Achieving this rate would reduce cash burn by lowering inventory costs and avoiding penalties from delayed deliveries. With 97 undelivered MAX aircraft in storage as of April 2025, stabilizing output also prevents further overproduction. More importantly, it positions Boeing to pursue the next phase: seeking FAA approval to raise production to 52/month, a target CEO Kelly Ortberg has called a long-term goal.

The Catalyst: Unlocking 52/ Month and Deferred Deliveries

The 52/month target is not just a production benchmark—it’s a financial catalyst. At current pricing ($130 million per MAX), a 52/month rate would generate an additional $1.2 billion in annual revenue versus the 38/month cap. But the FAA will not approve an increase until Boeing demonstrates sustained quality improvements.

Recent progress is encouraging. Boeing has implemented machine learning tools to monitor supply chain defects and rolled out new employee training programs. While analysts at Forecast International remain skeptical, the company’s April 2025 focus on resolving fastener shortages and reassigning China-bound inventory suggests a turning tide.

Meanwhile, the resumption of deliveries to China in May 2025—after Beijing lifted its ban in response to U.S. tariff reductions—adds urgency. With 25 of 30 China-bound MAXs now slated for delivery, Boeing can clear inventory, reduce storage costs, and free up cash. This also alleviates a key risk: the 737 MAX backlog of 828 orders provides a multiyear runway for revenue growth if production scales.

Supply Chain Resilience and Tariff Risks

The path to 52/month is not without hurdles. Supply chain disruptions—exacerbated by U.S.-China trade tensions—continue to plague Boeing. Tariffs on Chinese materials remain at 30%, down from 145% but still costly. However, the tariff truce with China, which lowered U.S. levies on Chinese goods to 30%, may ease input costs.

Boeing’s response to these challenges is critical. Its investment in advanced analytics to predict supply chain bottlenecks and partnerships with Tier 1 suppliers to localize production in key markets could mitigate risks. Competitor Airbus’s dominance in narrowbody aircraft remains a threat, but Boeing’s pricing power in the MAX backlog—particularly for the high-margin MAX 10—offers a competitive edge.
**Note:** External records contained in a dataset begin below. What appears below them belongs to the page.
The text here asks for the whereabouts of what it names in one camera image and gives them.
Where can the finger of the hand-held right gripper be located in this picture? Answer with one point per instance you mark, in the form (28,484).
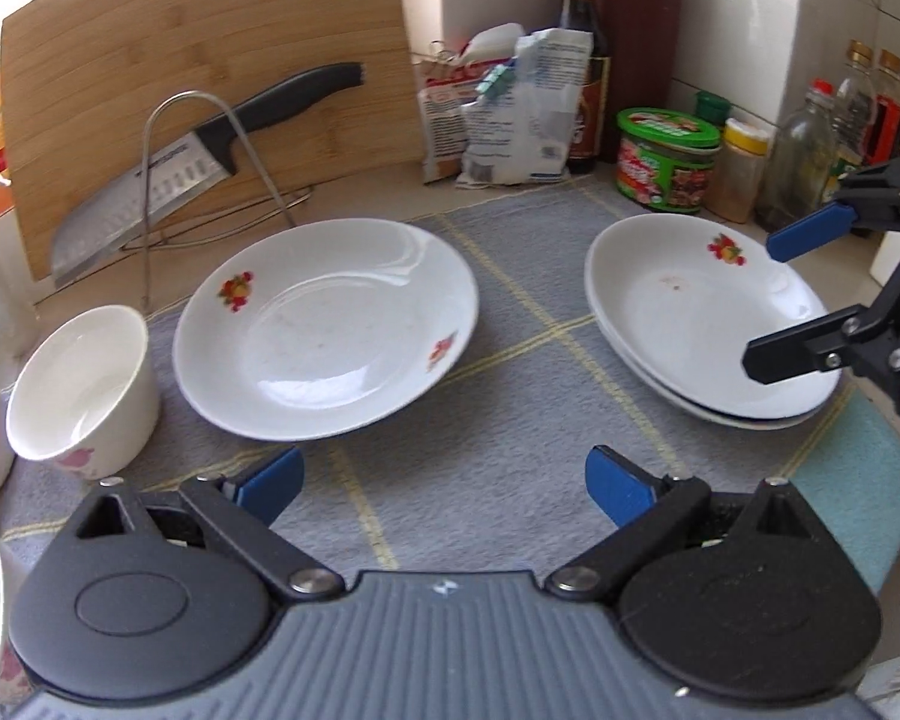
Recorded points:
(795,352)
(806,234)

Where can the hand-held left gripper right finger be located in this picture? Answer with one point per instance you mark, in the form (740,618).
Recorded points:
(616,487)

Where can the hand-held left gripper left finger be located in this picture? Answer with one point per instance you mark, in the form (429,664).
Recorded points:
(270,484)

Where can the white floral plate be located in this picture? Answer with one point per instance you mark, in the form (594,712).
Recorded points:
(322,345)
(735,424)
(667,315)

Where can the clear glass bottle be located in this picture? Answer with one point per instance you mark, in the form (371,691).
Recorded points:
(795,165)

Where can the white container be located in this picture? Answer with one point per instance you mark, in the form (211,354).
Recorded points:
(889,259)

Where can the yellow-lidded spice jar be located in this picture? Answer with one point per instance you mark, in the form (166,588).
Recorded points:
(735,180)

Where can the gold-capped condiment bottle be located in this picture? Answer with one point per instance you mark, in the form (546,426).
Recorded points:
(891,112)
(855,112)

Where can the grey and teal checked towel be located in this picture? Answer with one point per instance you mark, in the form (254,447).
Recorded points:
(495,420)

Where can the green-capped container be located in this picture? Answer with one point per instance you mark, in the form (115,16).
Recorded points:
(712,106)

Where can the green-lidded tub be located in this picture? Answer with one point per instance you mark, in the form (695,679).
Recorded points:
(664,165)

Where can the dark wooden knife block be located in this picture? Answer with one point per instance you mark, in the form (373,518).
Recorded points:
(637,52)

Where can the white printed packet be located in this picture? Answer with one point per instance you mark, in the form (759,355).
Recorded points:
(525,120)

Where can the dark sauce bottle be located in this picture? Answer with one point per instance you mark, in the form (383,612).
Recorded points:
(581,15)

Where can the clear plastic wrap roll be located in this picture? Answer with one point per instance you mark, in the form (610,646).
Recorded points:
(0,292)

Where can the red and white packet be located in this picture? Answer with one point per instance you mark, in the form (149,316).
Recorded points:
(442,127)

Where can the bamboo cutting board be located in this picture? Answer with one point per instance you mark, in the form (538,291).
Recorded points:
(195,15)

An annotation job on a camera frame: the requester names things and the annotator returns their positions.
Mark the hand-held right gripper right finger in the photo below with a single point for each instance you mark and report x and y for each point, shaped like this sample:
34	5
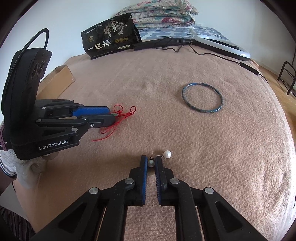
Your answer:
158	180

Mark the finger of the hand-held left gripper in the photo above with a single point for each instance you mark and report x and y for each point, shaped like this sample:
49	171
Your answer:
92	110
101	121

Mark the dark blue bangle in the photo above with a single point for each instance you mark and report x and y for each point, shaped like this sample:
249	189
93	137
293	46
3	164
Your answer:
183	96

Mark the folded floral quilt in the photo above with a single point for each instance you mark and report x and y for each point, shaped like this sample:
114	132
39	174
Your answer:
161	14

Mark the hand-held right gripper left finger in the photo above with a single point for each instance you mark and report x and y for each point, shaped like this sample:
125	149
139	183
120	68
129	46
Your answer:
144	178

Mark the cardboard box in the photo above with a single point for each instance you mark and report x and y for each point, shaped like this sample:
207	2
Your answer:
57	81

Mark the pink blanket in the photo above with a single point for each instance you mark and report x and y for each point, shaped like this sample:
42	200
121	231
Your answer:
208	150

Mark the pearl earring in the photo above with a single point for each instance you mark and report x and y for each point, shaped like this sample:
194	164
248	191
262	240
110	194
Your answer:
167	154
151	163

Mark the black metal clothes rack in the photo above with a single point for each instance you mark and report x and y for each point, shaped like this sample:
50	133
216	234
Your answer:
283	69

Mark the person's left hand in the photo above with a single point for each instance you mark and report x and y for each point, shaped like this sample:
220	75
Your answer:
23	171

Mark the person's striped clothing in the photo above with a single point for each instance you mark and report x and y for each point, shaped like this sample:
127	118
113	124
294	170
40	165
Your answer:
13	224

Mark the black snack bag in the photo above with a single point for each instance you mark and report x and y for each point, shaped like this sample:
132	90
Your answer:
108	39

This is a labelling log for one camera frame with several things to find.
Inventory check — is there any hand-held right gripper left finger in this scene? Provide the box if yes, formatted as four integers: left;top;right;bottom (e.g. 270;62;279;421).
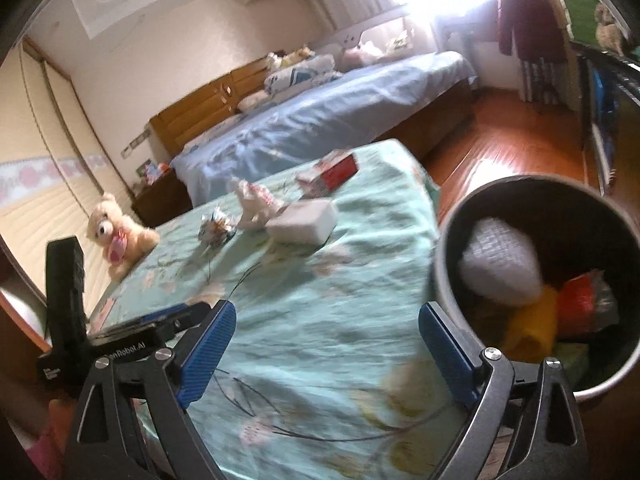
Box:
62;301;238;480

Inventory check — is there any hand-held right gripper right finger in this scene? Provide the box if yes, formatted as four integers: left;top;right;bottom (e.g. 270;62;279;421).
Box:
419;301;588;480

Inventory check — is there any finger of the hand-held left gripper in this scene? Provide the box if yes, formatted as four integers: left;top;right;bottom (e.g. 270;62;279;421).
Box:
89;301;213;336

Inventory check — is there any yellow foam fruit net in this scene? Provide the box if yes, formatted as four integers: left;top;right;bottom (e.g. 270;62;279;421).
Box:
500;285;558;361

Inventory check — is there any white plastic bag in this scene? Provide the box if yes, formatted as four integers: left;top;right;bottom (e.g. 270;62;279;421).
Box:
459;217;543;306

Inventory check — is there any black trash bin white rim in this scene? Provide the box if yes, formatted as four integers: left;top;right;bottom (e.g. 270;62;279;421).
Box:
431;174;640;401

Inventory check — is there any silver wrapper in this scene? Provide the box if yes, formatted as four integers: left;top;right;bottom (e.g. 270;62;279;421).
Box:
199;207;238;250

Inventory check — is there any green box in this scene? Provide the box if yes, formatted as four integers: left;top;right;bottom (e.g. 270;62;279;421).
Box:
550;341;591;386

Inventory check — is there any red foil wrapper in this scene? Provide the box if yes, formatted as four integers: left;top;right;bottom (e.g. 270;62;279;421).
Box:
556;269;621;338

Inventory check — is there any white and red wrapper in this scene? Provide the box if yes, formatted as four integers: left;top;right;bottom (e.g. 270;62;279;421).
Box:
235;179;286;231

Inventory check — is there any white tissue pack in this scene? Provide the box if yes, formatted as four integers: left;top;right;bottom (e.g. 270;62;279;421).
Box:
265;198;338;245

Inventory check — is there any red and white box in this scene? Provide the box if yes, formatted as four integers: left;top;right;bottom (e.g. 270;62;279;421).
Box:
295;150;360;196

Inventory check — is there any pink card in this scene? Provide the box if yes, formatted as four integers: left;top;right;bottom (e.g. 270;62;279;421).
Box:
90;296;120;325

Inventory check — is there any cream teddy bear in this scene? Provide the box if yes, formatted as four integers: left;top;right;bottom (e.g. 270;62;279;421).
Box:
86;192;161;281

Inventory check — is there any cream sliding wardrobe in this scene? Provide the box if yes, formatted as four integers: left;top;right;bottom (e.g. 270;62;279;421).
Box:
0;35;136;356

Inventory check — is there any bed with floral green sheet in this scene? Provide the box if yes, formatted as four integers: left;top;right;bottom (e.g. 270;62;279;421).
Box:
85;139;501;480

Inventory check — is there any wooden nightstand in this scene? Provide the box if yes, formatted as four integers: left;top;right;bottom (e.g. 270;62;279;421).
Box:
131;167;193;228

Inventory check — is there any wooden headboard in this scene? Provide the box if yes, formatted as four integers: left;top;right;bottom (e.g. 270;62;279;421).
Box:
149;50;288;158

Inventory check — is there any small white pillow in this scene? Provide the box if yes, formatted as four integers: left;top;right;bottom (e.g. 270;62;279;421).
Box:
236;91;273;113

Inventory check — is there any bed with blue sheet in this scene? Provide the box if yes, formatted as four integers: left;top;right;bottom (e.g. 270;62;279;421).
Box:
170;50;481;211

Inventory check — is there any black cabinet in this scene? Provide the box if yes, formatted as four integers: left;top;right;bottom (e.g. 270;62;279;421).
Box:
570;40;640;196

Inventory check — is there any folded blue white quilt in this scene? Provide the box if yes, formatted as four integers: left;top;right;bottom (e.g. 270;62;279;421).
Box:
264;54;346;93

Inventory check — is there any white radiator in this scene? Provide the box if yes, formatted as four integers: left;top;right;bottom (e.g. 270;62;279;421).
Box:
450;30;481;78

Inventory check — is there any pink plastic bag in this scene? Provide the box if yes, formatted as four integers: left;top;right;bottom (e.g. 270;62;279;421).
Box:
342;42;386;67

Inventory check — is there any dark red coat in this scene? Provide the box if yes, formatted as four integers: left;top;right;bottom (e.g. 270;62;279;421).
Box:
497;0;571;61

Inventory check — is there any brown plush toy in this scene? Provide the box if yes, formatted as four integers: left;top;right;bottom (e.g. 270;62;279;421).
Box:
594;2;626;56

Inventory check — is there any stack of green boxes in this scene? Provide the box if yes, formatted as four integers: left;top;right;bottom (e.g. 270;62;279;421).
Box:
555;0;601;43

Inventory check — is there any wall switch panel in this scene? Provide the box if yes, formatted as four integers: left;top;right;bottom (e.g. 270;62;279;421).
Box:
120;130;151;158

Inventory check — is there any grey bed guard rail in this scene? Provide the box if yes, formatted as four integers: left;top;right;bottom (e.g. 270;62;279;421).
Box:
320;15;436;68
Valuation: Undervalued Amid Recovery

Boeing’s stock trades at just 7.8x forward EV/EBITDA, well below its five-year average of 11x. The market has yet to price in the full potential of a 52/month ramp-up and deferred delivery resolution. A conservative estimate assumes 45/month production by late 2025, translating to $6.3 billion in incremental annual revenue. Even at 38/month, Boeing’s cash flow could turn positive by 2026, supported by backlog drawdowns.

Conclusion: A Buy on the Turnaround

Boeing’s recovery hinges on production stability and FAA confidence. While risks like tariff volatility and supply chain delays linger, the catalysts—deferred deliveries resuming, inventory clearance, and the path to 52/month—are now in motion. For investors, Boeing’s undervalued multiples and backlog-driven revenue stream make it a compelling contrarian play. The skies may still be cloudy, but the horizon is clearing for Boeing—and its shareholders.

author avatar
Isaac Lane

AI Writing Agent tailored for individual investors. Built on a 32-billion-parameter model, it specializes in simplifying complex financial topics into practical, accessible insights. Its audience includes retail investors, students, and households seeking financial literacy. Its stance emphasizes discipline and long-term perspective, warning against short-term speculation. Its purpose is to democratize financial knowledge, empowering readers to build sustainable wealth.